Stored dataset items
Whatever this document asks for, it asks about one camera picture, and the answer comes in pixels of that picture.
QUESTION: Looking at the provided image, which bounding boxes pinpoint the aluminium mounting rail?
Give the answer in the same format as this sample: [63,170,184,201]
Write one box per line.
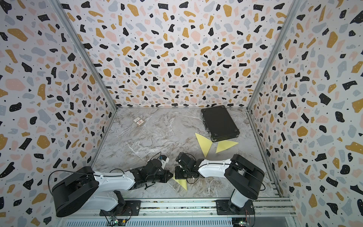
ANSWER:
[55,198,300,227]

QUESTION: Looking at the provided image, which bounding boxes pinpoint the black hard case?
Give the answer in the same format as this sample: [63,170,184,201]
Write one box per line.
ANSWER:
[201,106,240,142]

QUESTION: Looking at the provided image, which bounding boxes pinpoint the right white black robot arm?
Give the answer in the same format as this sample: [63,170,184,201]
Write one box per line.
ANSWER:
[175,152,265,213]

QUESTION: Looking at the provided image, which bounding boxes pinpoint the small green circuit board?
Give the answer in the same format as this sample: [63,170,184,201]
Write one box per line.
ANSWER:
[111,218,128,227]

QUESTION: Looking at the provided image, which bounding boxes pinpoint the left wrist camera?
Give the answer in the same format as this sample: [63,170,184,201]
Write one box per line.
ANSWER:
[159,155,169,169]

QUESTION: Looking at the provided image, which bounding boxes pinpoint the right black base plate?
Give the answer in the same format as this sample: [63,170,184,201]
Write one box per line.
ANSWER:
[216,200,255,215]

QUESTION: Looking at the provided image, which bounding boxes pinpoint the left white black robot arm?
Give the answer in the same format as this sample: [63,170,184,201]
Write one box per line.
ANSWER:
[51,155,173,218]

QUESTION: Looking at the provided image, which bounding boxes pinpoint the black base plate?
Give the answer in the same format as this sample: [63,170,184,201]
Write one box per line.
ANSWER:
[216,200,255,215]
[99,200,141,217]

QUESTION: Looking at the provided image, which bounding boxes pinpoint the yellow square paper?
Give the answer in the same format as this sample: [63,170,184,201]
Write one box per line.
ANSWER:
[216,140,238,153]
[172,176,188,191]
[195,133,213,158]

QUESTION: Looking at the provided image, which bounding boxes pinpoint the small pink white card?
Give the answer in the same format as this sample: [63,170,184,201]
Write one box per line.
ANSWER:
[133,117,145,126]

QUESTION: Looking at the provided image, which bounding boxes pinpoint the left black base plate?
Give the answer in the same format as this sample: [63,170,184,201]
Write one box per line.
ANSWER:
[99,200,141,217]

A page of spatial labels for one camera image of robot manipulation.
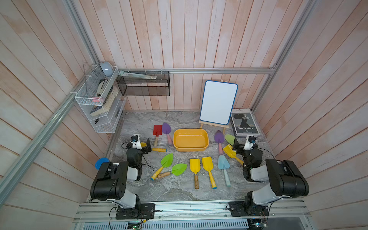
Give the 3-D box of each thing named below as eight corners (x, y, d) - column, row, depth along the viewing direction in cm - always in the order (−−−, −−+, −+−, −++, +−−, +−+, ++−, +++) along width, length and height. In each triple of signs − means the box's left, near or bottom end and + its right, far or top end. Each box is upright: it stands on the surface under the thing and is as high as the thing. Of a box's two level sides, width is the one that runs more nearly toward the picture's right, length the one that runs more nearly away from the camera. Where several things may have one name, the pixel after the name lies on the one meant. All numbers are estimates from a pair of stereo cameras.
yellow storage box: (173, 152, 98) (172, 147, 93) (173, 133, 108) (173, 128, 103) (209, 152, 98) (210, 147, 93) (206, 133, 108) (207, 128, 103)
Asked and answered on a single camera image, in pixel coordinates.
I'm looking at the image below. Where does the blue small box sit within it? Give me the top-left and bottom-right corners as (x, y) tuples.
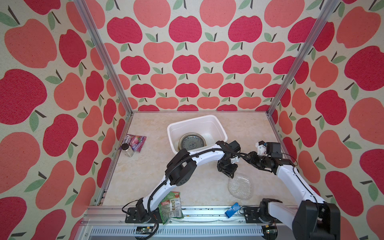
(225, 203), (241, 219)

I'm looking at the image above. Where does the right aluminium frame post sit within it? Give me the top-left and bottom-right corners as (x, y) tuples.
(267, 0), (341, 117)

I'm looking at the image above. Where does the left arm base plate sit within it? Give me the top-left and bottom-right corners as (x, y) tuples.
(125, 207), (162, 224)

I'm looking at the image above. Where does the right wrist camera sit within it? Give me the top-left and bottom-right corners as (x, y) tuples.
(256, 141), (283, 159)

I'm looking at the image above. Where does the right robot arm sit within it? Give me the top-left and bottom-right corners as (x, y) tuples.
(244, 152), (341, 240)

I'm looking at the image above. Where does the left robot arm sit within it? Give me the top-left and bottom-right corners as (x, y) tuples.
(135, 141), (251, 221)

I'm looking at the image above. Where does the front aluminium rail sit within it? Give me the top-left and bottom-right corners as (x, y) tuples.
(74, 206), (295, 240)

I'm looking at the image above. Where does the white plastic bin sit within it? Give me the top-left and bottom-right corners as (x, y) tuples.
(167, 115), (228, 154)

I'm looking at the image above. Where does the left aluminium frame post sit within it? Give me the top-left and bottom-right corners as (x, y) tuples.
(74, 1), (133, 117)

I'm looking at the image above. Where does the grey glass plate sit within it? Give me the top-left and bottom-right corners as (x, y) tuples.
(179, 133), (207, 151)

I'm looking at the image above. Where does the purple snack packet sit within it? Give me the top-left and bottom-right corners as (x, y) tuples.
(122, 134), (147, 153)

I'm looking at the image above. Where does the green snack packet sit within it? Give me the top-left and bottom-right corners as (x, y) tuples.
(158, 192), (184, 224)

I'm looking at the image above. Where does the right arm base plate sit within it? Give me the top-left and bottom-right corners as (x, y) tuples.
(239, 206), (282, 224)

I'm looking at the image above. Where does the clear textured glass plate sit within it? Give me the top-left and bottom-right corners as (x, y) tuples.
(228, 174), (254, 200)

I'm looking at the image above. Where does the aluminium frame post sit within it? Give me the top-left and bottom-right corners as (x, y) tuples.
(74, 1), (133, 117)
(267, 0), (341, 117)

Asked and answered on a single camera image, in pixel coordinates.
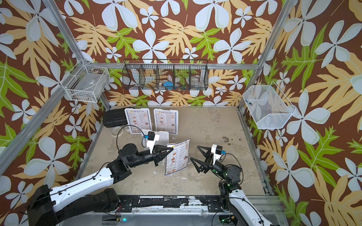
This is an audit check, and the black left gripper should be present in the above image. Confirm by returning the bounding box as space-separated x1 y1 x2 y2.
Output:
128 144 172 169

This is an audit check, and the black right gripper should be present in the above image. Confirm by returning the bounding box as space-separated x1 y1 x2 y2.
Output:
192 148 228 183

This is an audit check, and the white menu holder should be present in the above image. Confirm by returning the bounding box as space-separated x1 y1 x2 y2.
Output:
142 129 169 148
153 108 179 135
124 108 153 135

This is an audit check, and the dim sum menu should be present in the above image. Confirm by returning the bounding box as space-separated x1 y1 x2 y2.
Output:
127 110 150 133
155 111 177 133
165 138 190 176

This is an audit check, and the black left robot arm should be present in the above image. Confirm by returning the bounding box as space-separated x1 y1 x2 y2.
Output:
27 144 173 226

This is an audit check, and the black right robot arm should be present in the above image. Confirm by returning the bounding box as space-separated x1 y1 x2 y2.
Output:
190 145 273 226

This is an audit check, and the black plastic case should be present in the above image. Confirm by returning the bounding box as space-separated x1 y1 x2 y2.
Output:
103 108 127 128

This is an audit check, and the blue object in basket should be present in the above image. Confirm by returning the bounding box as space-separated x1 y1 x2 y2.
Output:
163 81 175 90

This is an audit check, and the white mesh basket right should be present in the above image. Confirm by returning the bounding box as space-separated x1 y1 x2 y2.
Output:
243 82 297 130

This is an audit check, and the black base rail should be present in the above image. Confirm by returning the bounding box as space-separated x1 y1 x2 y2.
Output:
103 195 231 213

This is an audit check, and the black wire basket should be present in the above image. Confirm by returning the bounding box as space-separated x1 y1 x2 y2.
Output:
121 59 209 91

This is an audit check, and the white wire basket left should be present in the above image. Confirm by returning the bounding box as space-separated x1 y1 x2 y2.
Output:
61 60 110 103

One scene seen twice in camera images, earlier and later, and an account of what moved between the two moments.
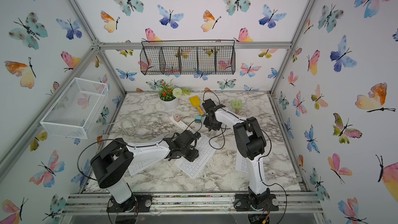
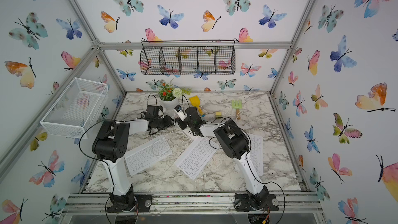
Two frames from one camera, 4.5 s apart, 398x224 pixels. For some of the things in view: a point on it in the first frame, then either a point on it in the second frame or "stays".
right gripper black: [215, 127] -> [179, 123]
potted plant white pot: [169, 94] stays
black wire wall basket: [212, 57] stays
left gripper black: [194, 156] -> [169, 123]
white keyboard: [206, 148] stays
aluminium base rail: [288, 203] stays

(THE PROBLEM): Reprint every record exactly and skip the pictures.

(RESPONSE BOX):
Whatever this document asks for, it asks about one camera picture, and the answer comes in pixels of that picture.
QUESTION: Looking at the provided image, which bounding boxes pinpoint the aluminium mounting rail?
Give the answer in the same format as this sample: [63,170,184,201]
Write one box per line.
ANSWER:
[55,198,300,227]

QUESTION: Looking at the provided image, which bounding boxes pinpoint the black hard case?
Give the answer in the same format as this sample: [63,170,184,201]
Write one box per line.
ANSWER:
[201,106,240,142]

QUESTION: Looking at the provided image, which bounding boxes pinpoint the right white black robot arm?
Give the answer in the same format as this sample: [63,170,184,201]
Write one box per line.
ANSWER:
[175,152,265,213]

QUESTION: Looking at the provided image, which bounding boxes pinpoint the small green circuit board?
Give the answer in the same format as this sample: [63,170,184,201]
Write one box per line.
ANSWER:
[111,218,128,227]

QUESTION: Looking at the provided image, which bounding boxes pinpoint the left wrist camera?
Give the answer in the same format as this sample: [63,170,184,201]
Write one box per line.
ANSWER:
[159,155,169,169]

QUESTION: Looking at the provided image, which bounding boxes pinpoint the right black base plate?
Give the answer in the same format as this sample: [63,170,184,201]
Write one box per line.
ANSWER:
[216,200,255,215]

QUESTION: Looking at the provided image, which bounding boxes pinpoint the left white black robot arm?
Give the answer in the same format as this sample: [63,170,184,201]
Write one box per line.
ANSWER:
[51,155,173,218]

QUESTION: Looking at the provided image, which bounding boxes pinpoint the black base plate?
Give the answer in the same format as this sample: [63,170,184,201]
Write one box per line.
ANSWER:
[216,200,255,215]
[99,200,141,217]

QUESTION: Looking at the provided image, which bounding boxes pinpoint the yellow square paper?
Give the answer in the same format as this sample: [63,170,184,201]
Write one box per line.
ANSWER:
[216,140,238,153]
[172,176,188,191]
[195,133,213,158]

QUESTION: Looking at the provided image, which bounding boxes pinpoint the small pink white card?
Give the answer in the same format as this sample: [63,170,184,201]
Write one box per line.
ANSWER:
[133,117,145,126]

QUESTION: Looking at the provided image, which bounding boxes pinpoint the left black base plate?
Give the answer in the same format as this sample: [63,170,184,201]
Write one box per line.
ANSWER:
[99,200,141,217]

A page of spatial labels for one camera image of robot manipulation.
Give the 3-D box of each thing named below as eight corners (x, y, d) - column, row, depth along the viewing direction in cm - always in the order (−−−, −−+, −+−, −++, +−−, +−+, ++−, +++) along width, length and height. In each triple of signs − means the box's left, near or bottom end and + its right, far or top end. Each box is upright: it stands on the surface under the thing and is as high as the thing. Of a box's two level sides, width is the one that runs more nearly toward the picture's right, length the one that runs more nearly away from the camera. Where several things may have one name, the pixel after the name lies on the one meant. All numbers are estimates from a pair of stereo cameras.
yellow storage box: (173, 152, 98) (172, 147, 93) (173, 133, 108) (173, 128, 103) (209, 152, 98) (210, 147, 93) (206, 133, 108) (207, 128, 103)
Asked and answered on a single camera image, in pixel coordinates.
I'm looking at the image below. Where does the blue small box sit within it? Give me the top-left and bottom-right corners as (x, y) tuples.
(225, 203), (241, 219)

I'm looking at the image above. Where does the right aluminium frame post sit within it? Give me the top-left and bottom-right corners as (x, y) tuples.
(267, 0), (341, 117)

I'm looking at the image above. Where does the left arm base plate sit within it? Give me the top-left and bottom-right corners as (x, y) tuples.
(125, 207), (162, 224)

I'm looking at the image above. Where does the right wrist camera sit within it? Give me the top-left and bottom-right corners as (x, y) tuples.
(256, 141), (283, 159)

I'm looking at the image above. Where does the right robot arm sit within it? Give me the top-left and bottom-right corners as (x, y) tuples.
(244, 152), (341, 240)

I'm looking at the image above. Where does the left robot arm sit within it? Give me the top-left and bottom-right corners as (x, y) tuples.
(135, 141), (251, 221)

I'm looking at the image above. Where does the front aluminium rail sit within it? Give me the top-left and bottom-right corners as (x, y) tuples.
(74, 206), (295, 240)

I'm looking at the image above. Where does the white plastic bin sit within it? Give me the top-left and bottom-right corners as (x, y) tuples.
(167, 115), (228, 154)

I'm looking at the image above. Where does the left aluminium frame post sit within it? Give me the top-left and bottom-right corners as (x, y) tuples.
(74, 1), (133, 117)

I'm looking at the image above. Where does the grey glass plate sit within it? Give me the top-left and bottom-right corners as (x, y) tuples.
(179, 133), (207, 151)

I'm looking at the image above. Where does the purple snack packet sit within it? Give me the top-left and bottom-right corners as (x, y) tuples.
(122, 134), (147, 153)

I'm looking at the image above. Where does the green snack packet sit within it? Give me the top-left and bottom-right corners as (x, y) tuples.
(158, 192), (184, 224)

I'm looking at the image above. Where does the right arm base plate sit within it? Give me the top-left and bottom-right corners as (x, y) tuples.
(239, 206), (282, 224)

I'm looking at the image above. Where does the clear textured glass plate sit within it? Give me the top-left and bottom-right corners as (x, y) tuples.
(228, 174), (254, 200)

I'm looking at the image above. Where does the aluminium frame post sit within it? Give me the top-left and bottom-right corners as (x, y) tuples.
(74, 1), (133, 117)
(267, 0), (341, 117)

Asked and answered on a single camera image, in pixel coordinates.
This is an audit check, and the black left gripper should be present in the above image. Confirm by returning the bounding box as space-separated x1 y1 x2 y2.
Output:
128 144 172 169

This is an audit check, and the black right gripper should be present in the above image. Confirm by returning the bounding box as space-separated x1 y1 x2 y2.
Output:
192 148 228 183

This is an audit check, and the white menu holder should be present in the above image. Confirm by returning the bounding box as space-separated x1 y1 x2 y2.
Output:
142 129 169 148
153 108 179 135
124 108 153 135

This is an audit check, and the dim sum menu should be present in the above image. Confirm by returning the bounding box as space-separated x1 y1 x2 y2.
Output:
127 110 150 133
155 111 177 133
165 138 190 176

This is an audit check, and the black left robot arm should be present in the above image. Confirm by returning the bounding box as space-separated x1 y1 x2 y2.
Output:
27 144 173 226

This is an audit check, and the black right robot arm should be present in the above image. Confirm by returning the bounding box as space-separated x1 y1 x2 y2.
Output:
190 145 273 226

This is an audit check, and the black plastic case should be present in the above image. Confirm by returning the bounding box as space-separated x1 y1 x2 y2.
Output:
103 108 127 128

This is an audit check, and the blue object in basket should be present in the above image. Confirm by returning the bounding box as space-separated x1 y1 x2 y2.
Output:
163 81 175 90

This is an audit check, and the white mesh basket right should be present in the above image. Confirm by returning the bounding box as space-separated x1 y1 x2 y2.
Output:
243 82 297 130

This is an audit check, and the black base rail should be present in the above image. Confirm by returning the bounding box as space-separated x1 y1 x2 y2.
Output:
103 195 231 213

This is an audit check, and the black wire basket should be present in the above image. Confirm by returning the bounding box as space-separated x1 y1 x2 y2.
Output:
121 59 209 91

This is an audit check, and the white wire basket left should be present in the above image. Confirm by returning the bounding box as space-separated x1 y1 x2 y2.
Output:
61 60 110 103

One scene seen twice in camera images, earlier and later, and an account of what moved between the two moments.
Two frames from one camera, 4.5 s apart, 398x224 pixels. For some of the things in view: a point on it in the first frame, then either a point on it in the second frame or "stays".
right gripper black: [215, 127] -> [179, 123]
potted plant white pot: [169, 94] stays
black wire wall basket: [212, 57] stays
left gripper black: [194, 156] -> [169, 123]
white keyboard: [206, 148] stays
aluminium base rail: [288, 203] stays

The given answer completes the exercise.